#### [WORK TASK]
In the following listing, find the lines containing "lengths" and report them.

#### [DATA UNDER STUDY]
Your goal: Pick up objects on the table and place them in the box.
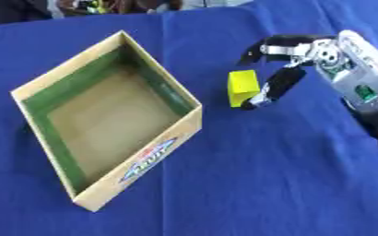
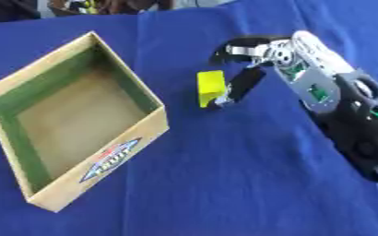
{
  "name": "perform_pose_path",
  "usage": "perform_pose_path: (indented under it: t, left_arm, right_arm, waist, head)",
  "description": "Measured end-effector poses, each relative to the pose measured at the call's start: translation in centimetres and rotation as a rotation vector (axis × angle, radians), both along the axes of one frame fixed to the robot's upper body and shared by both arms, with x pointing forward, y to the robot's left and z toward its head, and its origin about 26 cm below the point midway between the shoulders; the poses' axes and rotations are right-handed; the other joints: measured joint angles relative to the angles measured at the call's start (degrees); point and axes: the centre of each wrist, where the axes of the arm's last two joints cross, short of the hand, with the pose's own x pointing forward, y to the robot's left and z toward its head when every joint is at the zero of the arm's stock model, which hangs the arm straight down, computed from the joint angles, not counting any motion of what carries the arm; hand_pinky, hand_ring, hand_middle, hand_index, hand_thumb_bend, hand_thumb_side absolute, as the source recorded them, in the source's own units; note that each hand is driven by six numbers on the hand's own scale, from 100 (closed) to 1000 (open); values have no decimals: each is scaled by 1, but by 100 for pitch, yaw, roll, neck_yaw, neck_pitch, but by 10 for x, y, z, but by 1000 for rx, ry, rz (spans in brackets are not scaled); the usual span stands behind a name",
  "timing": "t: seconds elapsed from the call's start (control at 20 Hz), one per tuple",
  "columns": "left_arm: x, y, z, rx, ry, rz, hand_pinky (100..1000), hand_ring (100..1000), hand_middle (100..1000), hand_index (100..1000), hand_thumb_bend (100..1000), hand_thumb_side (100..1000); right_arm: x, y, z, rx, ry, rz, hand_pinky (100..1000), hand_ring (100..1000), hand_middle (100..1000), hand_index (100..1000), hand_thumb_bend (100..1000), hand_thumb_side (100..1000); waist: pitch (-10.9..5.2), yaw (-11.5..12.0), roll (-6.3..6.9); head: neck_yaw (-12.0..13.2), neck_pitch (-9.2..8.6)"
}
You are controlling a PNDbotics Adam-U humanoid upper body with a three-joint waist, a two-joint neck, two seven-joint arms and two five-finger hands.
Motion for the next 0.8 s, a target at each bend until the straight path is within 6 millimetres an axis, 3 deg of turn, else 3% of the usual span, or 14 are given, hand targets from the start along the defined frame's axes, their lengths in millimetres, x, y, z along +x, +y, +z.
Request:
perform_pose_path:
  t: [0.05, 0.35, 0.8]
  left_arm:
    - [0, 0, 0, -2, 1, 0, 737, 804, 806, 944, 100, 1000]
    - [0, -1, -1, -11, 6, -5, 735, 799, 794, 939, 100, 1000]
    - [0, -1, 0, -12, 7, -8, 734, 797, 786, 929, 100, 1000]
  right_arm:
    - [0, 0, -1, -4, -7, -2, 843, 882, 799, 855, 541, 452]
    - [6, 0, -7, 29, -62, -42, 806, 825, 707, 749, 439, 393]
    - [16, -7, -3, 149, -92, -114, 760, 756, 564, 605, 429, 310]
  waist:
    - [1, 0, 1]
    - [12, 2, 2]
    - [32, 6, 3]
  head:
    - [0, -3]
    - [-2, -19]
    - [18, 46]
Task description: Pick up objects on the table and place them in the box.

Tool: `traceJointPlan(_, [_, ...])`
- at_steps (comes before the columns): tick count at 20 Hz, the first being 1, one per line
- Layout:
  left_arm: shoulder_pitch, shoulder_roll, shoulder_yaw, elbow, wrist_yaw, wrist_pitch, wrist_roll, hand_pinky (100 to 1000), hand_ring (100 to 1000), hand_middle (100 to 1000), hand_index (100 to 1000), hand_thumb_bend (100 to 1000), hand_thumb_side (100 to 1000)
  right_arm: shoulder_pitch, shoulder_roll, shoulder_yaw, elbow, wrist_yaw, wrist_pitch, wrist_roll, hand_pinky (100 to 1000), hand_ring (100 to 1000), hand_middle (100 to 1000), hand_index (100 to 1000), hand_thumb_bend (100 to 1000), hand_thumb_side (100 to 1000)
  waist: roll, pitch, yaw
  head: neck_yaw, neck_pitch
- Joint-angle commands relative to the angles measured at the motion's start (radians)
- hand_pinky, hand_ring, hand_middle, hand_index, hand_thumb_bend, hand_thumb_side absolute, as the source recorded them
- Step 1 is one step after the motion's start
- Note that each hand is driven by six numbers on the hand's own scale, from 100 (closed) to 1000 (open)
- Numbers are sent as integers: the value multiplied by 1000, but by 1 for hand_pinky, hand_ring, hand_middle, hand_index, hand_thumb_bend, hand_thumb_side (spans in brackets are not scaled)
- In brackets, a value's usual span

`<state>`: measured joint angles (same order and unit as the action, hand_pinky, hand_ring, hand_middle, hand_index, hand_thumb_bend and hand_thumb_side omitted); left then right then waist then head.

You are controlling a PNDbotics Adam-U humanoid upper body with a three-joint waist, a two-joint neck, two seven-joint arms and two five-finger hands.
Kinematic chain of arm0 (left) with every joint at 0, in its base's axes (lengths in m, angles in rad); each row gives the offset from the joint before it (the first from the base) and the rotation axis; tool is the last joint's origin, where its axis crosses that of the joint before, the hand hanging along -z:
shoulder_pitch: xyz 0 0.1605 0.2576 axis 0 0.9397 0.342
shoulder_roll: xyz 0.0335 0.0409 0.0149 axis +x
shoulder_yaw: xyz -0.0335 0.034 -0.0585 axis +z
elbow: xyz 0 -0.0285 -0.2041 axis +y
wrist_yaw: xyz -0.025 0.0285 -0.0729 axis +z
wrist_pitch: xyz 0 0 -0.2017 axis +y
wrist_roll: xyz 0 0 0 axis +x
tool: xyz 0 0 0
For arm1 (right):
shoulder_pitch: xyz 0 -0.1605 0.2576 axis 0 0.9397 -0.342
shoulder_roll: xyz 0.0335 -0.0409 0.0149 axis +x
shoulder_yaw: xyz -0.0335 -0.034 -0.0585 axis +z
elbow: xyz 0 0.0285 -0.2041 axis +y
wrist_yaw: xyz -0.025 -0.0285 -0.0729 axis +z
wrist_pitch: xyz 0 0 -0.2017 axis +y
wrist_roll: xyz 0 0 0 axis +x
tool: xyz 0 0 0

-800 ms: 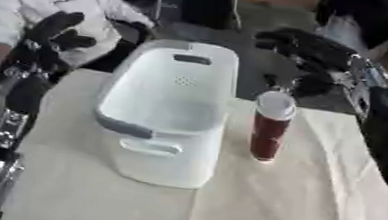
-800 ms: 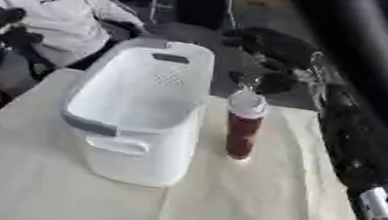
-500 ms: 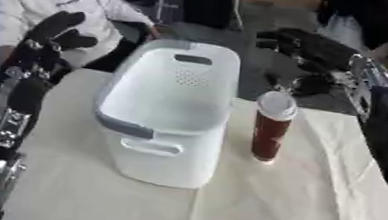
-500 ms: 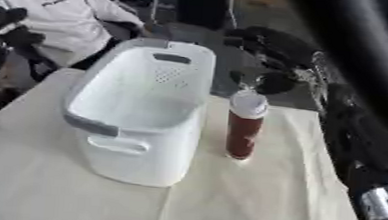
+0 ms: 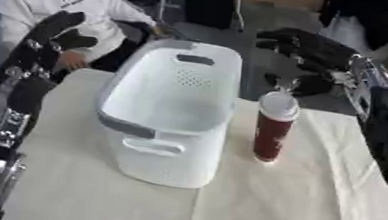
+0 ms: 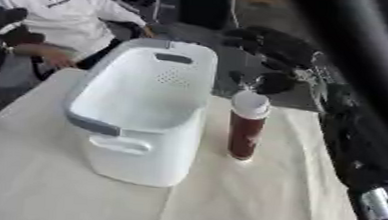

#### [SOLVED EXERCISE]
Motion for the next 0.8 s, a target at each bend until the straight path is within 6 millimetres an axis, 3 deg of turn, else 3% of the usual span, or 14 are given, hand targets from the start along the defined frame's axes, their lengths in millimetres, x, y, z along +x, +y, +z.
Kinematic chain of arm0 (left) with every joint at 0, in its base's axes (lengths in m, angles in rad); each row gives the offset from the joint before it (the first from the base) and the rotation axis; tool is the last joint's origin, where its axis crosses that of the joint before, the hand hanging along -z:

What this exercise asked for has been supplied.